Requirements for genuine replication

To ensure that the results can be extrapolated to the population of interest, there must also be replication relevant to the hypothesis being tested. For this, it helps to define the scientific or BU of interest, which is the entity (i.e., people, animals, and cells) that we would like to test a hypothesis or draw a conclusion about. For example, to conclude that a drug is better than a placebo, a large number of patients are required because the hypothesis is about patients. We cannot give Jim the drug and Bob the placebo, take a daily measurement for several weeks, and then make general conclusions about the drug's efficacy. At times, the BU may not be so apparent. Suppose we hypothesise that outbred mice are smarter than inbred mice. We cannot test this hypothesis with only 1 strain of outbred and 1 strain of inbred mice, even if we have many mice from each strain. There may be intelligence differences between these 2 strains that have nothing to do with their inbred/outbred status, much like there are differences between Bob and Jim that cannot be disentangled from the drug effect. The BU is the strain (because the hypothesis is about strains) and therefore we need multiple strains of both outbred and inbred mice.

Similar problems arise in cell culture studies. If we hypothesise that breast cancer cell lines proliferate at a faster rate than lung cancer cell lines, we need multiple breast and lung cell lines, as the hypothesis is about differences between the tissue of origin. If 1 breast and 1 lung cell line proliferate at different rates, we cannot attribute this to the tissue of origin as no 2 cell lines are expected to proliferate equally.
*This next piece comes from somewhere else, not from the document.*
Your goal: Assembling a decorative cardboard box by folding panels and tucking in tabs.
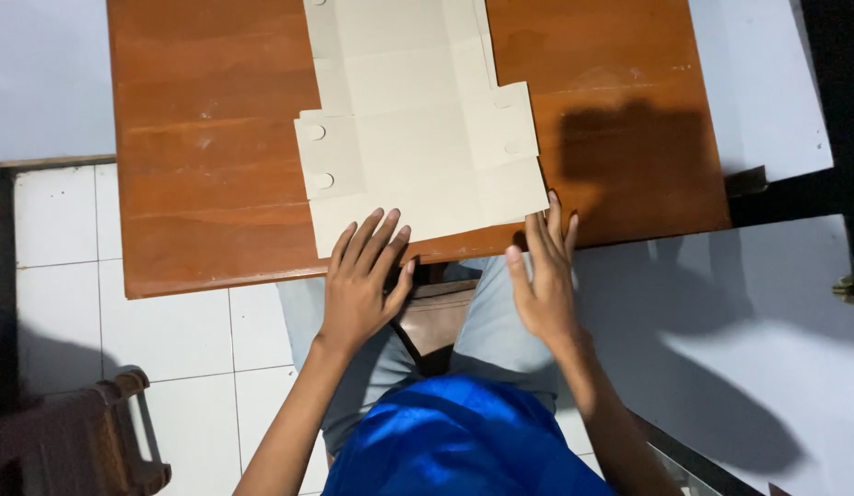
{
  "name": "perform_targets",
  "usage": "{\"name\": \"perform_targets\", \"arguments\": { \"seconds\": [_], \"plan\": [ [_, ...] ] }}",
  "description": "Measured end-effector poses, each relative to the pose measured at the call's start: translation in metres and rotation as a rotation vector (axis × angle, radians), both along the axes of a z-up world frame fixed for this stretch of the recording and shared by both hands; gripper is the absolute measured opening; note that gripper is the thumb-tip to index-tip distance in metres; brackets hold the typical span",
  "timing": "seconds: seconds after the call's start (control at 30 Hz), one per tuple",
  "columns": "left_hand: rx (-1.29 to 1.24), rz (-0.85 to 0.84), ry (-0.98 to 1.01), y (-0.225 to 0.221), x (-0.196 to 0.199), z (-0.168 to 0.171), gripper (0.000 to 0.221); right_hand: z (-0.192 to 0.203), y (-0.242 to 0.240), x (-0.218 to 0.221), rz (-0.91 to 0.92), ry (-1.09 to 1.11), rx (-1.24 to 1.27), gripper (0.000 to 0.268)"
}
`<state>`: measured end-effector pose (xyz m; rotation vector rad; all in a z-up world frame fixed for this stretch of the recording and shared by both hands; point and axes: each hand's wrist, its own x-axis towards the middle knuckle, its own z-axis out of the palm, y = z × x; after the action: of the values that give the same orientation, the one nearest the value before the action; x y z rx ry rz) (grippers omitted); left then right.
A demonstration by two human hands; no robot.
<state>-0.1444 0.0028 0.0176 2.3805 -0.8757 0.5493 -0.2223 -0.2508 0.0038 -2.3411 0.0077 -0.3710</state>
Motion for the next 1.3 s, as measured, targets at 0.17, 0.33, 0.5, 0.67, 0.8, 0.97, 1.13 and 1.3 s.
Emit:
{"name": "perform_targets", "arguments": {
  "seconds": [0.17, 0.33, 0.5, 0.67, 0.8, 0.97, 1.13, 1.3],
  "plan": [
    [0.049, 0.045, -0.018, -0.005, 0.012, 0.000, 0.022, 0.005, 0.029, 0.004, 0.010, -0.109, -0.072, 0.067],
    [0.046, 0.040, 0.029, -0.017, 0.028, 0.003, 0.026, 0.004, 0.042, 0.004, -0.016, -0.120, -0.020, 0.064],
    [-0.103, -0.208, 0.217, -0.043, 0.048, 0.040, 0.049, 0.023, 0.057, 0.010, 0.069, -0.104, -0.032, 0.062],
    [-0.252, -0.293, 0.379, -0.043, 0.051, 0.036, 0.065, 0.022, 0.057, 0.011, 0.115, -0.114, -0.215, 0.064],
    [-0.271, -0.254, 0.291, -0.045, 0.054, 0.017, 0.046, 0.023, 0.057, 0.010, 0.099, -0.089, -0.495, 0.067],
    [-0.019, -0.295, 0.165, -0.045, 0.054, 0.007, 0.039, 0.034, 0.046, 0.034, 0.069, -0.162, -0.446, 0.059],
    [-0.064, -0.286, 0.191, -0.046, 0.055, 0.008, 0.040, 0.031, 0.039, 0.053, 0.124, -0.065, -0.595, 0.076],
    [-0.082, -0.290, 0.175, -0.046, 0.057, 0.008, 0.038, 0.027, 0.038, 0.041, 0.101, -0.032, -0.662, 0.077]
  ]
}}
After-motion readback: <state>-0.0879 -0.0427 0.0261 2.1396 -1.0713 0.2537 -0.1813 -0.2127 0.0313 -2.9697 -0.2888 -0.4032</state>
Having defined the BU in the experiment, the next entity to define is the EU, which is the entity that is randomly and independently assigned to the treatment conditions. It is sometimes called the unit of allocation or the unit of randomisation and examples include a person, animal, litter, cage or holding pen, fish tank, culture dish, or well in a microtitre plate. In many experiments the BU and EU might be the same entity, and the key point, which we return to, is that the sample size corresponds to the number of EUs [1113,21,30].

Finally, we can define the OU in an experiment (also known as the measurement unit), which is the entity on which measurements are made; for example, are we measuring dendrites (e.g., their length), nuclei (size), hands/paws (grip strength), or people or animals (body weight). Since there are often multiple OUs per EU, pseudoreplication can be introduced if the number of OUs is incorrectly treated as N (Box 2). When all three units correspond to the same entity, the design and analysis of an experiment is simpler, but when the units refer to different entities, the intuition behind what constitutes N breaks down.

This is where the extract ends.